> [Exercise]: For the data below, give again exactly the lines from the one containing "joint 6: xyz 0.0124" through the one containing "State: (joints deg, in", both ends included, and no others.

> [Recorded information]:
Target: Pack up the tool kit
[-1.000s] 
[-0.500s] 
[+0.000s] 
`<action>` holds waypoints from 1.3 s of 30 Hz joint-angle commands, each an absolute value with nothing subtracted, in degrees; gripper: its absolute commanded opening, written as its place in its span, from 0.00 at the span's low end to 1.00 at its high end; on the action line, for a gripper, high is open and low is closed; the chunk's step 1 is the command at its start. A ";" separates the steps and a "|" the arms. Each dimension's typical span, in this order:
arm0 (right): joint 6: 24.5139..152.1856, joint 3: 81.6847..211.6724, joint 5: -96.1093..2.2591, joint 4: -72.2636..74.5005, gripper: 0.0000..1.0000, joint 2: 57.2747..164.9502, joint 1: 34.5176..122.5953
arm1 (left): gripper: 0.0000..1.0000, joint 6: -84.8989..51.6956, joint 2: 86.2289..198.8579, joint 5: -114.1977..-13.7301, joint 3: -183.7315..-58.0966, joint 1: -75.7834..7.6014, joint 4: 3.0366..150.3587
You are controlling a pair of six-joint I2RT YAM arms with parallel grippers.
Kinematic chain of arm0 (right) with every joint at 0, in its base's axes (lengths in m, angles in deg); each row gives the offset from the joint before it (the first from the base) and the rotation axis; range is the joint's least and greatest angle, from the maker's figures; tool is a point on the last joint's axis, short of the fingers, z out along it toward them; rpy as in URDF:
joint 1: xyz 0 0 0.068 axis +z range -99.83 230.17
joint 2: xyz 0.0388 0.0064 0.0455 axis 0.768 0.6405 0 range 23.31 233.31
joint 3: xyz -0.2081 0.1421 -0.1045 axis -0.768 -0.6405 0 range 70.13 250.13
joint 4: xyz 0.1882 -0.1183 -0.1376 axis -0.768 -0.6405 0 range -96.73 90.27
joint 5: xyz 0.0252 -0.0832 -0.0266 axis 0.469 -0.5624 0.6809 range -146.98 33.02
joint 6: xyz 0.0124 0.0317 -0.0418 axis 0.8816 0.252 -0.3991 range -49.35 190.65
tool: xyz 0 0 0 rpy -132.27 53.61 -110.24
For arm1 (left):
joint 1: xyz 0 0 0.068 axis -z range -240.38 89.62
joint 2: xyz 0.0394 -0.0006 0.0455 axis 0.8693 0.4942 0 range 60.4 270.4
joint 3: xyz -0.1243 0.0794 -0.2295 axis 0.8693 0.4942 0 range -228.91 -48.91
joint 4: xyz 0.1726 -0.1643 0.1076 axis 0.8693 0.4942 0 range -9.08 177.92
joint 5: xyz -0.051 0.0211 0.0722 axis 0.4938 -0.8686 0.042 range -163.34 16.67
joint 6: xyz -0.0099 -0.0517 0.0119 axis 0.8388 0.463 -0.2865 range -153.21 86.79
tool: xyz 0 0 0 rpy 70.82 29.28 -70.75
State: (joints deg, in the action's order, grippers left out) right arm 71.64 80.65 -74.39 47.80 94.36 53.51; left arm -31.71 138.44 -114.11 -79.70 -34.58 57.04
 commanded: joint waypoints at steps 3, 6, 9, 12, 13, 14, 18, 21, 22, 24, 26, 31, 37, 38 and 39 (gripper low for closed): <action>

> [Result of this exercise]:
joint 6: xyz 0.0124 0.0317 -0.0418 axis 0.8816 0.252 -0.3991 range -49.35 190.65
tool: xyz 0 0 0 rpy -132.27 53.61 -110.24
For arm1 (left):
joint 1: xyz 0 0 0.068 axis -z range -240.38 89.62
joint 2: xyz 0.0394 -0.0006 0.0455 axis 0.8693 0.4942 0 range 60.4 270.4
joint 3: xyz -0.1243 0.0794 -0.2295 axis 0.8693 0.4942 0 range -228.91 -48.91
joint 4: xyz 0.1726 -0.1643 0.1076 axis 0.8693 0.4942 0 range -9.08 177.92
joint 5: xyz -0.051 0.0211 0.0722 axis 0.4938 -0.8686 0.042 range -163.34 16.67
joint 6: xyz -0.0099 -0.0517 0.0119 axis 0.8388 0.463 -0.2865 range -153.21 86.79
tool: xyz 0 0 0 rpy 70.82 29.28 -70.75
State: (joints deg, in the action's order, grippers left out) right arm 71.64 80.65 -74.39 47.80 94.36 53.51; left arm -31.71 138.44 -114.11 -79.70 -34.58 57.04

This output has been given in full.